Ordóñez is one of 13 business women leaders selected out of hundreds of nominations. The winners were announced today and were honored for their significant contributions to San Diego’s workplaces and communities.
Since she joined the Rady School in 2019, Ordóñez, the first Latina dean at UC San Diego, has made her mark at the school. She has created successful new degree programs, formulated a visionary strategic plan for the school’s future and optimized academic hiring to bring in a cohort of new faculty poised to lead the way to an inclusive economy.
Building on the school’s legacy on innovation, Rady also expanded its quantitative and data-driven curriculum. In addition, under Ordóñez’s tenure, the Rady School has attracted record numbers of high-caliber students to the school’s portfolio of graduate programs.
“I am honored to receive this award from the San Diego Business Journal,” said Ordóñez. “I am inspired by the excellence represented in San Diego. By design, our school is maximizing the potential of the region with initiatives serving the military, health and biomedical industry and the cross-border region.”
Prior to joining UC San Diego, Ordóñez was at the University of Arizona where she spent 25 years of her career. Her most recent role at the school was as Vice Dean of Arizona’s Eller College of Management.
Under Ordóñez’s leadership, all of Rady’s MBA and specialized Master’s degrees programs were STEM (Science, Technology, Engineering and Mathematics) designated —a distinction only a small number of top business schools have received.
“This is a well-deserved recognition of Dr. Ordóñez contributions to the Rady School, the larger UC San Diego campus and our surrounding community,” said Chancellor Pradeep K. Khosla. “The Rady School’s evolution under her leadership is truly impressive. The school has gone from an innovative and forward-thinking start-up, to a nationally ranked business school known for creating the leaders needed for the 21st century—those who can create the essential bridges between science, data and innovation.”
As a first-generation college graduate from California’s Central Valley, Ordóñez has been a dedicated contributor to programs that support student success and assist women and underrepresented minorities in reaching their career goals.
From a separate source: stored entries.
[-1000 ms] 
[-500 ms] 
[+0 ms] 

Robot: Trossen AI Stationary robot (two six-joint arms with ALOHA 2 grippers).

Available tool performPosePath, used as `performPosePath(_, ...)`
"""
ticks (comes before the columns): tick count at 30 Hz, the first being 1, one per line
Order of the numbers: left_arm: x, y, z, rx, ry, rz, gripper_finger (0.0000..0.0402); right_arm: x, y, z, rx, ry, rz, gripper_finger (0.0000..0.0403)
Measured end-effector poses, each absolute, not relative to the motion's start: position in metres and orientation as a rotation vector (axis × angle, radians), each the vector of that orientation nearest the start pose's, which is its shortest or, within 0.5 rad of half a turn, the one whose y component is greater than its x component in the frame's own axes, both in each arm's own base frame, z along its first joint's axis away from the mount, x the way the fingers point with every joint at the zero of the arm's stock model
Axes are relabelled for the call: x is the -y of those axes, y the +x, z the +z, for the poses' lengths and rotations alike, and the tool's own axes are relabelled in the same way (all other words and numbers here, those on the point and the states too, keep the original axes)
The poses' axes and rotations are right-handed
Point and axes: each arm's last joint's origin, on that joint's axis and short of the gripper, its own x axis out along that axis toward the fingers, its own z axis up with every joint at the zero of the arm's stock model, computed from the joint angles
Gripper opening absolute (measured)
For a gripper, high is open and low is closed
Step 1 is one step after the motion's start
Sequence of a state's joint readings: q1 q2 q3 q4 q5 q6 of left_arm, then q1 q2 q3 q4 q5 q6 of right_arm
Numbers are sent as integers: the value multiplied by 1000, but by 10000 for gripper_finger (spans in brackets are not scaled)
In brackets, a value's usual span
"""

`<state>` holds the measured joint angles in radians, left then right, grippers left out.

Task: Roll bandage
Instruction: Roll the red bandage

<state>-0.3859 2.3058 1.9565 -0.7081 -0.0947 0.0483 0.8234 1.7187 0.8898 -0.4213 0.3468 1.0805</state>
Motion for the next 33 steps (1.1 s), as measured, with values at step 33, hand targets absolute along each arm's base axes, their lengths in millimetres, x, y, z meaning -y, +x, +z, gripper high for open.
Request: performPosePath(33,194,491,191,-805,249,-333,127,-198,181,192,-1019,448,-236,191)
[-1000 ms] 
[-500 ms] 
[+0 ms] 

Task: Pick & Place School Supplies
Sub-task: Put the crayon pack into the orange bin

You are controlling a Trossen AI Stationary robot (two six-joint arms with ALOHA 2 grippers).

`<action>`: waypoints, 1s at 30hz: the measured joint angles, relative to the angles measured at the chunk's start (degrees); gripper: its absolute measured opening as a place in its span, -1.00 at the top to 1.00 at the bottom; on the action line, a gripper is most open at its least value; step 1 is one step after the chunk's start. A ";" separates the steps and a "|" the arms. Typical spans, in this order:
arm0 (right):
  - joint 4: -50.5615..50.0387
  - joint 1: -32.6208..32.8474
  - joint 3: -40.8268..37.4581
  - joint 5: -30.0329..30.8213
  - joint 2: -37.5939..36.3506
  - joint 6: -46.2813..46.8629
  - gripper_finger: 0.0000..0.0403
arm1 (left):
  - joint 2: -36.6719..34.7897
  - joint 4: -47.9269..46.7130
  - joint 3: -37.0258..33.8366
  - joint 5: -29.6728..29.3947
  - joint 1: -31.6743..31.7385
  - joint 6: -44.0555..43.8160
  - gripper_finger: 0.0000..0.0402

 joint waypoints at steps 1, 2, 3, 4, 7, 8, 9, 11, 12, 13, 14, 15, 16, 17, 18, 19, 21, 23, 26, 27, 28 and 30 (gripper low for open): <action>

At the Rady School, Ordóñez has hired seven new faculty members (about 15% of its research faculty) who support research on equity, diversity and inclusion. These faculty have put the school on track to become a major contributor to quality research on the topic of inclusive excellence.
In addition, she helped launch a new Flex Master of Science in Business Analytics, the only one of its kind in Southern California and an undergraduate business major that is joint with the department of economics in the School of Social Sciences.
To remove barriers for students of all backgrounds to achieve a STEM education, Ordóñez’s efforts have been instrumental in creating a support system for first-generation and low-income students enrolled in the business economics major, ensuring they have access mentoring, social activities, as well as networking and research opportunities.
Graduates of the program will be eligible for a graduate fellowship at the Rady School of Management, advancing the school’s long-term goal of building an inclusive economy.
“I believe that as a society we are at a point where advancing equity, diversity and inclusion is not only the right thing, it’s the smart thing to do,” Ordóñez said. “Organizations that are more diverse are more creative, more productive and, at the end of the day, more profitable.”
Ordóñez is a recognized expert in the field of ethical behavior in organizations. She has published scholarly articles and chapters in her field of expertise and received a National Science Foundation (NSF) grant to support her work on ethical decision making.
Ordóñez holds a doctorate in quantitative psychology, an M.S. in marketing from the Haas School of Business Administration and a bachelor’s degree in psychology—all three degrees are from UC Berkeley.